Is it ok to put a cake that has royal icing decorations on it in the fridge? the cake will be covered in fondant first then adding royal icing decos on the fondant. will it dry ok?
we never actually refrigerate our fondant cakes. They sit at room temp 67-68 degrees cool (once the fondant is refrigerated, it can get gummy looking and wet) so i would not recommend refrigerating it, or the royal icing.
The White Flower Cake Shoppe
Im more concerned about the texture & drying of the royal icing. Will it still dry? I always refrigerate my fondant cakes & never had a problem. Always get nervous leaving a cake sitting out...how long can you leave a fondant covered cake at room temp before it goes bad? Thanks!
We usually fondant them and decorate them a day or two before delivery. We have refrigerated buttercream cakes with fondant or gumpaste decorations that had royal icing on them, and it was ok for a day or two in the fridge. I would not leave it in fridge for kore than a day or two. We have issues with condensation in our walk in/2 door refrigerators, so if you have a fridge that does not produce wetness on the fondant, royal should be fine.

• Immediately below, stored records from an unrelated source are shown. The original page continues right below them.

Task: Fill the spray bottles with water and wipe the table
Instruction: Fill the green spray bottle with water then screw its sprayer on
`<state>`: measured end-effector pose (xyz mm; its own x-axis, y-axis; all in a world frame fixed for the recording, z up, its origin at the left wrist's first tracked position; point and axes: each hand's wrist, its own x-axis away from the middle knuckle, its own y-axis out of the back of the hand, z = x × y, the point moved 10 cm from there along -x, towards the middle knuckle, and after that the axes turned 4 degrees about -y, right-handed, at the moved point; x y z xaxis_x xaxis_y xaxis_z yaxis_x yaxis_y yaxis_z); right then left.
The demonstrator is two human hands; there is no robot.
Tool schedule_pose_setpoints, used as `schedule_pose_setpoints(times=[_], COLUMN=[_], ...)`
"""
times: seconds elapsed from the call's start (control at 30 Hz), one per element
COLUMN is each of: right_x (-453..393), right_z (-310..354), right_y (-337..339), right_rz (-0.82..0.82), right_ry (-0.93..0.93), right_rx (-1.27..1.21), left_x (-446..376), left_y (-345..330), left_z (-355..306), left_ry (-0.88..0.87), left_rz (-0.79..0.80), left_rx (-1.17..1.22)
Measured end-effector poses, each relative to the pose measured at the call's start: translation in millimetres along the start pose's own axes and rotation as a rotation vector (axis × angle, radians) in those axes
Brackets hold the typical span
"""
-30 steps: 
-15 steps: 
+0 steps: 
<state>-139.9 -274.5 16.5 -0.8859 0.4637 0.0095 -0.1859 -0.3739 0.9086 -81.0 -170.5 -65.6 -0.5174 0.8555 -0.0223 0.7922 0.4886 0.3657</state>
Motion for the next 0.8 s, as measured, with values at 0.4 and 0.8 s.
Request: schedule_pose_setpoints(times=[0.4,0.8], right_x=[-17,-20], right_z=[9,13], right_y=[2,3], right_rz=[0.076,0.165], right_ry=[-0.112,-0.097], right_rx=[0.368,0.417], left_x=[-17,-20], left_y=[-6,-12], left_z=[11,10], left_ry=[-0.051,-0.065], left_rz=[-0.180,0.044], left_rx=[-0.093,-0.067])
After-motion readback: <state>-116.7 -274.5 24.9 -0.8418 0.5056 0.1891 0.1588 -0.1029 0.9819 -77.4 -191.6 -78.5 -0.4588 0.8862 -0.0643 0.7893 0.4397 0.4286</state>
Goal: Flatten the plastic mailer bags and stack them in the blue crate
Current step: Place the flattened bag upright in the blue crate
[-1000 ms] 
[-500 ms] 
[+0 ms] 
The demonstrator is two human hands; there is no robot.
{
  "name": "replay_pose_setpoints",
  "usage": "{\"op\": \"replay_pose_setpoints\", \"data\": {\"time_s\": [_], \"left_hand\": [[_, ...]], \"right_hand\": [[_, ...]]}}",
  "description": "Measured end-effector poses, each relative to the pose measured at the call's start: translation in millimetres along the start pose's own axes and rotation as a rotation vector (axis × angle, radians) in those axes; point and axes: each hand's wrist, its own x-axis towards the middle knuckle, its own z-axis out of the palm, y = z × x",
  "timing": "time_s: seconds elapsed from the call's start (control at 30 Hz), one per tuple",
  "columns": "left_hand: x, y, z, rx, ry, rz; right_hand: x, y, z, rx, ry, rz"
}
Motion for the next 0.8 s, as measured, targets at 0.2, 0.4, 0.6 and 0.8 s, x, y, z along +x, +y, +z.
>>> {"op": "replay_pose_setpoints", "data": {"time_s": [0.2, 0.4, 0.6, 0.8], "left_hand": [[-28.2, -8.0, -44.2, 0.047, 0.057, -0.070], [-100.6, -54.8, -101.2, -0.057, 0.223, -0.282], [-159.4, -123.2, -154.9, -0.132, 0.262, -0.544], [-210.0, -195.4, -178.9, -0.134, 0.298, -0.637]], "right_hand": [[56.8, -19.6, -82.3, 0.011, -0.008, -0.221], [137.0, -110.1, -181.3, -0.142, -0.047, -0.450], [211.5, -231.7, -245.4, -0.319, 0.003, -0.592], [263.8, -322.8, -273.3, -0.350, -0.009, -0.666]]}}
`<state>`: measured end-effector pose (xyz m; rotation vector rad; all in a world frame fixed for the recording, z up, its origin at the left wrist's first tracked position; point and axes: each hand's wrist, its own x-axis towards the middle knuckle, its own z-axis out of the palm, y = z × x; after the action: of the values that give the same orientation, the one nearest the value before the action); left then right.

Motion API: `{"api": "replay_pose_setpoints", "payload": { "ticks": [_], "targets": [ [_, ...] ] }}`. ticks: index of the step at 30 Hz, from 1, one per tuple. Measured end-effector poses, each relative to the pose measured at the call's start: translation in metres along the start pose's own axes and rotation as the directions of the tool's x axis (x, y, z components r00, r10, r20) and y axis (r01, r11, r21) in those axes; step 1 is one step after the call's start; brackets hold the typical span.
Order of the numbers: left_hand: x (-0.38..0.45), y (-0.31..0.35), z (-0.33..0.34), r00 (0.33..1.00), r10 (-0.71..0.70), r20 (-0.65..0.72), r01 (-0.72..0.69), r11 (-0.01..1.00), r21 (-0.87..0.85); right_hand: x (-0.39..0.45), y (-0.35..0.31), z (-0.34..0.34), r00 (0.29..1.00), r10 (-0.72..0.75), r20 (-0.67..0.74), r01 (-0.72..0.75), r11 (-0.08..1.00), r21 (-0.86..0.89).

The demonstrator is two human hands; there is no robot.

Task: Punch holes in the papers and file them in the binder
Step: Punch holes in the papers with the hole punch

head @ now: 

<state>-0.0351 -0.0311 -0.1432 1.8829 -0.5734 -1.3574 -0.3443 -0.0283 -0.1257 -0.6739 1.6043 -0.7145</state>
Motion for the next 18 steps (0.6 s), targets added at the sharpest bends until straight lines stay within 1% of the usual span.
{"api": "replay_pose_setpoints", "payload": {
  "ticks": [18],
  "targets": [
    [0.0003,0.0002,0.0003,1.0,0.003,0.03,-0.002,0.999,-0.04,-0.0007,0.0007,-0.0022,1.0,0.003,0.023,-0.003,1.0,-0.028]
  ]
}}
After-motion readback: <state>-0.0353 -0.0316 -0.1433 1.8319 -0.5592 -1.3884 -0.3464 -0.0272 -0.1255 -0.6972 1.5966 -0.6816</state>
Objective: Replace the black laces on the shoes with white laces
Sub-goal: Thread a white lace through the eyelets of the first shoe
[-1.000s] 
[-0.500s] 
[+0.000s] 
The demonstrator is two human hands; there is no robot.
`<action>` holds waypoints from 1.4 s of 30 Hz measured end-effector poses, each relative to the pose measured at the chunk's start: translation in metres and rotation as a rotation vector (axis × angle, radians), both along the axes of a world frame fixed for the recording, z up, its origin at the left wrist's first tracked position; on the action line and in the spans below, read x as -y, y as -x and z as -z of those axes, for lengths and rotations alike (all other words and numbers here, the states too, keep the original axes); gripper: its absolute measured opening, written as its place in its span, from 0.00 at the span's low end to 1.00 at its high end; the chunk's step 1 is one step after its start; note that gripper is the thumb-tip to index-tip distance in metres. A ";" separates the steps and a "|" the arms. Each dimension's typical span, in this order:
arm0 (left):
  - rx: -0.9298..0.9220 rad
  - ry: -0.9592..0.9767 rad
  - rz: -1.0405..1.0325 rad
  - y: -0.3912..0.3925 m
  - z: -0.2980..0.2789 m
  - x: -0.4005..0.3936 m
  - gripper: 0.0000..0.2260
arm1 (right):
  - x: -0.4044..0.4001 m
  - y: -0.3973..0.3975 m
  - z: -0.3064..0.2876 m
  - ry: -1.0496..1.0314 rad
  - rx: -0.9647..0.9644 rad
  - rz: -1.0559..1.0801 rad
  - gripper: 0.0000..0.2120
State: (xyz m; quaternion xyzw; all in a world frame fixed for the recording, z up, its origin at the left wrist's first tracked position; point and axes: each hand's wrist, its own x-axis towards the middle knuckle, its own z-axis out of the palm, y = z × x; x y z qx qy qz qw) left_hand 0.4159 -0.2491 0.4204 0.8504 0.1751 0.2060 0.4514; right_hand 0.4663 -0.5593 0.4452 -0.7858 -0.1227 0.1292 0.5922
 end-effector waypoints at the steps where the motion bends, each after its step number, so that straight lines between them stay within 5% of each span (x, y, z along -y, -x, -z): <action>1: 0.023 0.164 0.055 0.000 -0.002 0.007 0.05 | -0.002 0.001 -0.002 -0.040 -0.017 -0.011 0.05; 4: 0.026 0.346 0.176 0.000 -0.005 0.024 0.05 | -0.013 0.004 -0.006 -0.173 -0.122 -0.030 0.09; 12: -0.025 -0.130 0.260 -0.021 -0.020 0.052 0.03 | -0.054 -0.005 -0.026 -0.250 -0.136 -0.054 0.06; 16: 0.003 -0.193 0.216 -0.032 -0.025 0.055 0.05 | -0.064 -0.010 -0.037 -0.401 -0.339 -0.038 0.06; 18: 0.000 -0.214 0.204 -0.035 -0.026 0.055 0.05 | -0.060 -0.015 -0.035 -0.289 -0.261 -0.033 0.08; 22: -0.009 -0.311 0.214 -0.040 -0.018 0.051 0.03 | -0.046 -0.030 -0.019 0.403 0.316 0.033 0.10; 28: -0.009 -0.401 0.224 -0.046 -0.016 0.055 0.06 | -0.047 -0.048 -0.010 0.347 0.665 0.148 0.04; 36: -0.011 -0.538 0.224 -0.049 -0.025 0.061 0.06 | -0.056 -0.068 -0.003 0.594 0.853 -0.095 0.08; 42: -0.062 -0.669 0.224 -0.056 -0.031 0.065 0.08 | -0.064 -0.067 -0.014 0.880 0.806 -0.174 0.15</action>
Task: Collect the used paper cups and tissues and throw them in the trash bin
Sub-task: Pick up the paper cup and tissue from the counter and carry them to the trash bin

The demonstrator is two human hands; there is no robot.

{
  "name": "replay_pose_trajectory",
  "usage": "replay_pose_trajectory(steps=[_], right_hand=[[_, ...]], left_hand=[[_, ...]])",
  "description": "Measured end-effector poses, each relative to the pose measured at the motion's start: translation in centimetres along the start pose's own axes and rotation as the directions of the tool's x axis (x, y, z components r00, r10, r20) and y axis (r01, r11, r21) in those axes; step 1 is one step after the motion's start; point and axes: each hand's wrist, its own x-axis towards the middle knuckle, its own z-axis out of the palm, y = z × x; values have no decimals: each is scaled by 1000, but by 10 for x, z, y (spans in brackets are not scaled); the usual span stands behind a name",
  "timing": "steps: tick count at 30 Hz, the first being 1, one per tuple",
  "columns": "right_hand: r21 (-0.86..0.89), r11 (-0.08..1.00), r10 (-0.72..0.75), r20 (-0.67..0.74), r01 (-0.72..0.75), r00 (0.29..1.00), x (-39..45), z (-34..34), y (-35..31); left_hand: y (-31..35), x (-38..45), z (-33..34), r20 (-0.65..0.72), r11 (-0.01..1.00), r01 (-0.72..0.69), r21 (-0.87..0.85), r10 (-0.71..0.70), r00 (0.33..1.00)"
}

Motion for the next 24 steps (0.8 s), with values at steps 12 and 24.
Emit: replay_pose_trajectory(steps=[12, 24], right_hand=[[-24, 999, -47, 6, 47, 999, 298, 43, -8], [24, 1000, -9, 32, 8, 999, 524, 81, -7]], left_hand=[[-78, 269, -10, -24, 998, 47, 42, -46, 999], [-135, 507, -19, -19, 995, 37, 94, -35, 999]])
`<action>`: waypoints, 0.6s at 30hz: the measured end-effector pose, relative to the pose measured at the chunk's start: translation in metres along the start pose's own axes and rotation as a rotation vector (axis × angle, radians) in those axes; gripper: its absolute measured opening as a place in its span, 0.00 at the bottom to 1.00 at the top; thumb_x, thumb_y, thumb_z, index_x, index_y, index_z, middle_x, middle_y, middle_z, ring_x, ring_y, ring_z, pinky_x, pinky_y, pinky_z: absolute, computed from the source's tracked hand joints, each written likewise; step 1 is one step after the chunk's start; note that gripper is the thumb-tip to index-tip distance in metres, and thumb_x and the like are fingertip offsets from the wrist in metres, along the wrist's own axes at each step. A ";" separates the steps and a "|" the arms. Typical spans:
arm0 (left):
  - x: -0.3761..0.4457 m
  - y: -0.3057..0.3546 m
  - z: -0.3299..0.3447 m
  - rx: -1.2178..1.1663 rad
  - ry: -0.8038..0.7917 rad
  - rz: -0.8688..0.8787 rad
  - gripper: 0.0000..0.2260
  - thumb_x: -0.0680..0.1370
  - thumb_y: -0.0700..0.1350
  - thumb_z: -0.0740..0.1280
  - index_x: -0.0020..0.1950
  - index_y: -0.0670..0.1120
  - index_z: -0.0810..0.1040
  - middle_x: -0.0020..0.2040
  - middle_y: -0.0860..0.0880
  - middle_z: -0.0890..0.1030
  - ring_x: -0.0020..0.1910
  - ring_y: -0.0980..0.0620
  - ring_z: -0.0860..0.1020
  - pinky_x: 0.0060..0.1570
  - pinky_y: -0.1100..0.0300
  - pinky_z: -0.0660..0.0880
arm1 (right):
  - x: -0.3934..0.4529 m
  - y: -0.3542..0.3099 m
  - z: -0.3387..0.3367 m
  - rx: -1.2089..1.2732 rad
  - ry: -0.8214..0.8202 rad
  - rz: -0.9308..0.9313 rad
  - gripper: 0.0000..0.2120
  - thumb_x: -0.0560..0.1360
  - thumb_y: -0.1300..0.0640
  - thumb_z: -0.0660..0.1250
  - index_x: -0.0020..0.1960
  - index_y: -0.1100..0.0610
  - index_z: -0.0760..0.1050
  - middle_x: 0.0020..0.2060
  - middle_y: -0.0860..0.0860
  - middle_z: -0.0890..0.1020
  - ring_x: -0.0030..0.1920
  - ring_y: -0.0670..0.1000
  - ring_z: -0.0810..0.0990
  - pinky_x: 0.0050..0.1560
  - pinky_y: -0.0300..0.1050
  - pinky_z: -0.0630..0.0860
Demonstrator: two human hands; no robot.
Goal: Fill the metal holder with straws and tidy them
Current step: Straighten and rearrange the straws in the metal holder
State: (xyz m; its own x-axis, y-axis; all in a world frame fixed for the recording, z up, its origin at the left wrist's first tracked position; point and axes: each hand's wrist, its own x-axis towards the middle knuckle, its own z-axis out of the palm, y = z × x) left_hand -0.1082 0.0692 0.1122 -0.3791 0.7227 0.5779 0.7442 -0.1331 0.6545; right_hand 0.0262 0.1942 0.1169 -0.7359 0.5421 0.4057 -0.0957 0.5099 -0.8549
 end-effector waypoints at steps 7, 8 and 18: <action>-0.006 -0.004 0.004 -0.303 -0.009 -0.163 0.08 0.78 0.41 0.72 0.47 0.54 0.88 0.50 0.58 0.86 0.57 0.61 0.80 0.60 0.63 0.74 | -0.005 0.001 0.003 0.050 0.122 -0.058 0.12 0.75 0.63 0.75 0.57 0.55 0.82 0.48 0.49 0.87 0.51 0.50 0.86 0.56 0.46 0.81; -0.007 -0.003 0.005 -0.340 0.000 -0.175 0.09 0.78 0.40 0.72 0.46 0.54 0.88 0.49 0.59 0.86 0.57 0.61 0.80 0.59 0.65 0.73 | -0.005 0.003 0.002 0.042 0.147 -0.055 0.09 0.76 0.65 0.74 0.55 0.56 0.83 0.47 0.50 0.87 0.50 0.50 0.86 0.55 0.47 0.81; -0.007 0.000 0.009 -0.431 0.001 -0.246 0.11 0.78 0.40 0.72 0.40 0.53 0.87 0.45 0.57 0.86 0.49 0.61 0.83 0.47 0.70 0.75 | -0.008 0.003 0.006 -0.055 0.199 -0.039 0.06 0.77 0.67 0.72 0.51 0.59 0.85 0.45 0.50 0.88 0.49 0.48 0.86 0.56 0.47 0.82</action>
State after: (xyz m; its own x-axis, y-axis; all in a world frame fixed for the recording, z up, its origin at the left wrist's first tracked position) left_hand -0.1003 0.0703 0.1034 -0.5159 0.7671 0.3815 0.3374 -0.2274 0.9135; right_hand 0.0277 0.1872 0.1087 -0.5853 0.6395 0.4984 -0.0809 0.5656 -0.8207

Why does everyone want to refrigerate cakes? SMH
I guess they refrigerate cakes because:
the filling or frosting or type of cake requires it
they feel safer transporting cold cakes
they feel the cake stays fresher longer.
I don't refrigerate cakes with anything made of royal icing on them.
I don't refrigerate buttercream iced cakes that have fondant decorations on them. I also don't place fondant decorations on buttercream iced cakes too far in advance as I find that buttercream tends to make fondant decorations get soft. Particularly delicate flowers and such.
I don't normally refrigerate fondant covered cakes. Likely because years ago some fondants like the Wilton brand, didn't take kindly to the refrigerator. I never wanted to have condensation to worry about.
Whiteflower1 - Yes I usually do the same....a day or two at the most. Thanks for your advise.
leah s - I just prefer cakes refrigerated... they seem to be more stable when they are cold & because my buttercream is made with cream.
I refrigerate EVERYTHING.
I live in The armpit of California. (Actually, I usually refer it to a different body part of California, but I want to keep it g rated) Its been known to be 75 degrees outside on Christmas Day.....We are expecting 104 temps tomorrow. Even on my best try, my poor house can't maintain a temp of under 77 degrees on days like that....the hamsters in the ancient AC can't run fast enough......slackers.
I put a cake in the fridge just last week that was covered in gumpaste flowers. I had not one single issue with condensation. It probably helps that we are a dry heat here.
I plan my cakes to be delivered cold with substantial time for them to come to room temp for idea serving temp. (The difference between cold chocolate cake and room temp is night and day.....I much prefer the room temp cake in texture and taste)
but for logistics, I opt to refrigerate....even fondant. I have a dedicated fridge for cakes so they don't pick up any refrigerator funk taste and have not once has any issue with the performance of my mediums.
I haven't tried to refrigerate royal, I have never actually done a cake with royal on fondant. *mentally makes note to try that*
different strokes for different folks I suppose.
I will say that I would be in a panic if we had humidity....how do you guys survive the steamy feeling outside with cake? Mad props to those who have that as their daily factor. I think I have it pretty easy with the hellishly hot temps in comparison.
When we aren't freezing our butts in the damp cold winters, we are sweating in the humid hot summers here. I maintain a temperature of 70 f year round and that is the only way my baked goods and I survive. The humidity wreaks havoc on my royal icing drying time. I have more luck with Virgin Ice soy based "Royal Icing mix".
We joke here that the temp and the humidity are the same number. Except that it's not a joke. 12 years of wedding cakes, nearly a thousand deliveries and not a one delivered cold.